(Exercise data begins)

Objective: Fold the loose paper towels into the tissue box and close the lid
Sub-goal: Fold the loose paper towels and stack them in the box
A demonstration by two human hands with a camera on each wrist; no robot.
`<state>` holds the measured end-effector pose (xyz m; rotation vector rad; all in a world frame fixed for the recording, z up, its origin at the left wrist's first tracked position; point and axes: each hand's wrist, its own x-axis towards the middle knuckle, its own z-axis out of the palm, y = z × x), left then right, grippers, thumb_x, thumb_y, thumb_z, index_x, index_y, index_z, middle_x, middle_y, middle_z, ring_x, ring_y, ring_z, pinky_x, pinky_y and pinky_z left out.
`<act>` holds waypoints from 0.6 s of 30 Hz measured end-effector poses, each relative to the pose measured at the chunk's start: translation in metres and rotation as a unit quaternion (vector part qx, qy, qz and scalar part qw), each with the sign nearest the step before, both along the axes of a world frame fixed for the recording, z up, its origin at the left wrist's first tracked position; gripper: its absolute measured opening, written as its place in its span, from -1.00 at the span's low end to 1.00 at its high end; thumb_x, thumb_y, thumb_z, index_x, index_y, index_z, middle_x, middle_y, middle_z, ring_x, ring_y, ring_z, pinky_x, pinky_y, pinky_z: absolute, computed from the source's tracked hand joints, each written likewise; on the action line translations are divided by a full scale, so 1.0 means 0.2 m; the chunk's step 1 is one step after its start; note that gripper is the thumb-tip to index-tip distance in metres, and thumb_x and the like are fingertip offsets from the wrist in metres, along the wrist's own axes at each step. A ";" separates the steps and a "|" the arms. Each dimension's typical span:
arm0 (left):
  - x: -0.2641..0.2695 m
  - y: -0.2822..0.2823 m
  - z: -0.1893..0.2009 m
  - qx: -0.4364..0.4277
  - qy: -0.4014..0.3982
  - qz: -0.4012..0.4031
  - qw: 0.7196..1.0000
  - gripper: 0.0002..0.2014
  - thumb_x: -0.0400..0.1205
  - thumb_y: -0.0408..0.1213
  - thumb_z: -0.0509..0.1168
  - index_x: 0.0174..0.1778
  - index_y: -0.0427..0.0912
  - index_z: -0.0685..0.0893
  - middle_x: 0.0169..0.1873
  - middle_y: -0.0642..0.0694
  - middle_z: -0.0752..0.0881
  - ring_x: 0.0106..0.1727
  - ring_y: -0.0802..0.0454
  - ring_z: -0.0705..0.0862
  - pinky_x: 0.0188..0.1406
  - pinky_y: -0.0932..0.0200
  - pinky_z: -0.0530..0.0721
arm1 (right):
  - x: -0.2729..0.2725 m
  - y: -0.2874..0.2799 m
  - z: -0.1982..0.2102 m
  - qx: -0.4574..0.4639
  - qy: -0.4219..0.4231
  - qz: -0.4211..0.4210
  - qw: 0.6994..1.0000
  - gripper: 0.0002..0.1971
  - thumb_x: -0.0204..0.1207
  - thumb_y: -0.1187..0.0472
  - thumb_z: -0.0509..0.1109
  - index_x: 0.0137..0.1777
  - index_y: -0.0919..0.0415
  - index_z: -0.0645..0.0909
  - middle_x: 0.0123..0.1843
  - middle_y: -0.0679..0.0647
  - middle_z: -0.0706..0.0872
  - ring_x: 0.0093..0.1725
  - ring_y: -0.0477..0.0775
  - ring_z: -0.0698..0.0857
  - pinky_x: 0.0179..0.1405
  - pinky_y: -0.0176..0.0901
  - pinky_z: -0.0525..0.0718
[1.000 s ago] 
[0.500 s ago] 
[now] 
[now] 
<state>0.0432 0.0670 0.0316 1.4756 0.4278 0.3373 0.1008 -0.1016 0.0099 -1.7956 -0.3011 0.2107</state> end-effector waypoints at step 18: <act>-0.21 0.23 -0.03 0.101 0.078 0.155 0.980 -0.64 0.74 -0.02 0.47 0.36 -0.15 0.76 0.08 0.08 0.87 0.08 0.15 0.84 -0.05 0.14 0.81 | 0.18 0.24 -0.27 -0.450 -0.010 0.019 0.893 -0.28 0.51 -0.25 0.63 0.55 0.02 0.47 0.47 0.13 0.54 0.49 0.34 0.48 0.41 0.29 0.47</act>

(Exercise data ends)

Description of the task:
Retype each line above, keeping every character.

Solution for this task:
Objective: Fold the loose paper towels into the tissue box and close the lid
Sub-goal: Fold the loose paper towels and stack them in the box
A demonstration by two human hands with a camera on each wrist; no robot.
`<state>` holds the measured end-effector pose (xyz m; rotation vector rad; all in a world frame fixed for the recording, z up, its origin at the left wrist's first tracked position; point and axes: each hand's wrist, its own x-axis towards the middle knuckle, its own z-axis out of the palm, y = z × x), left then right, grippers, thumb_x, thumb_y, thumb_z, index_x, index_y, index_z, middle_x, middle_y, middle_z, ring_x, ring_y, ring_z, pinky_x, pinky_y and pinky_z left out.
`<act>` holds waypoints from 0.6 s of 30 Hz measured end-effector poses, each relative to the pose measured at the chunk's start: translation in metres and rotation as a unit quaternion (vector part qx, qy, qz and scalar part qw), each with the sign nearest the step before, both along the axes of a world frame fixed for the recording, z up, its origin at the left wrist's first tracked position; gripper: its absolute measured opening, written as its place in its span, from -1.00 at the span's low end to 1.00 at its high end; thumb_x, thumb_y, thumb_z, index_x, index_y, index_z, middle_x, middle_y, middle_z, ring_x, ring_y, ring_z, pinky_x, pinky_y, pinky_z: absolute, computed from the source's tracked hand joints, each written likewise; on the action line translations are divided by a full scale, so 1.0 means 0.2 m; the chunk's step 1 is one step after its start; note that gripper is the thumb-tip to index-tip distance in metres, and thumb_x and the like are fingertip offsets from the wrist in metres, along the wrist's own axes at each step. A ";" separates the steps and a "|" the arms. Each dimension's typical span:
arm0 (left):
  - x: -0.2641..0.2695 m
  - y: -0.2822..0.2823 m
  - z: -0.1893..0.2009 m
  - qx: -0.4364..0.4277
  - qy: -0.4014..0.3982
  - qz: -0.4012..0.4031
  - qw: 0.7196..1.0000
  - gripper: 0.0002..0.2014
  - thumb_x: -0.0400..0.1205
  - thumb_y: -0.0408..0.1213
  - thumb_z: -0.0509..0.1168
  - index_x: 0.0174..0.1778
  - index_y: -0.0427..0.0912
  - index_z: -0.0685..0.0893
  - middle_x: 0.0169..0.1873
  - middle_y: -0.0642..0.0694
  - middle_z: -0.0752..0.0881
  - ring_x: 0.0106..0.1727
  - ring_y: -0.0802..0.0454
  - ring_z: -0.0705..0.0862
  - pinky_x: 0.0188..0.1406
  - pinky_y: -0.0932..0.0200
  - pinky_z: -0.0530..0.0721
arm1 (right):
  - x: -0.2729..0.2725 m
  - y: -0.2874..0.2799 m
  - z: -0.1982..0.2102 m
  - qx: -0.4574..0.4639
  - qy: -0.4219..0.4231
  - qz: -0.4211..0.4210
  - qw: 0.6994..1.0000
  - gripper: 0.0002..0.1971
  - thumb_x: -0.0204..0.1207
  - thumb_y: -0.1187..0.0472
  - thumb_z: -0.0509..0.1109
  - index_x: 0.0137..0.1777
  - index_y: -0.0919..0.0415
  - index_z: -0.0645..0.0909
  - middle_x: 0.0123..0.1843
  - middle_y: -0.0679..0.0647
  - middle_z: -0.0706..0.0872
  - ring_x: 0.0093..0.1725
  - ring_y: -0.0477..0.0775
  - ring_z: -0.0698..0.0857
  - pinky_x: 0.0179..0.1405
  - pinky_y: -0.0176..0.0901
  - pinky_z: -0.0525..0.0718
[1.000 s ago] 
[0.500 s ago] 
[now] 
[now] 
<state>0.0432 0.0670 0.0316 1.4756 0.4278 0.3373 0.1008 -0.1016 0.0099 -1.7956 -0.3011 0.2107</state> end-effector waypoints at step 18: <act>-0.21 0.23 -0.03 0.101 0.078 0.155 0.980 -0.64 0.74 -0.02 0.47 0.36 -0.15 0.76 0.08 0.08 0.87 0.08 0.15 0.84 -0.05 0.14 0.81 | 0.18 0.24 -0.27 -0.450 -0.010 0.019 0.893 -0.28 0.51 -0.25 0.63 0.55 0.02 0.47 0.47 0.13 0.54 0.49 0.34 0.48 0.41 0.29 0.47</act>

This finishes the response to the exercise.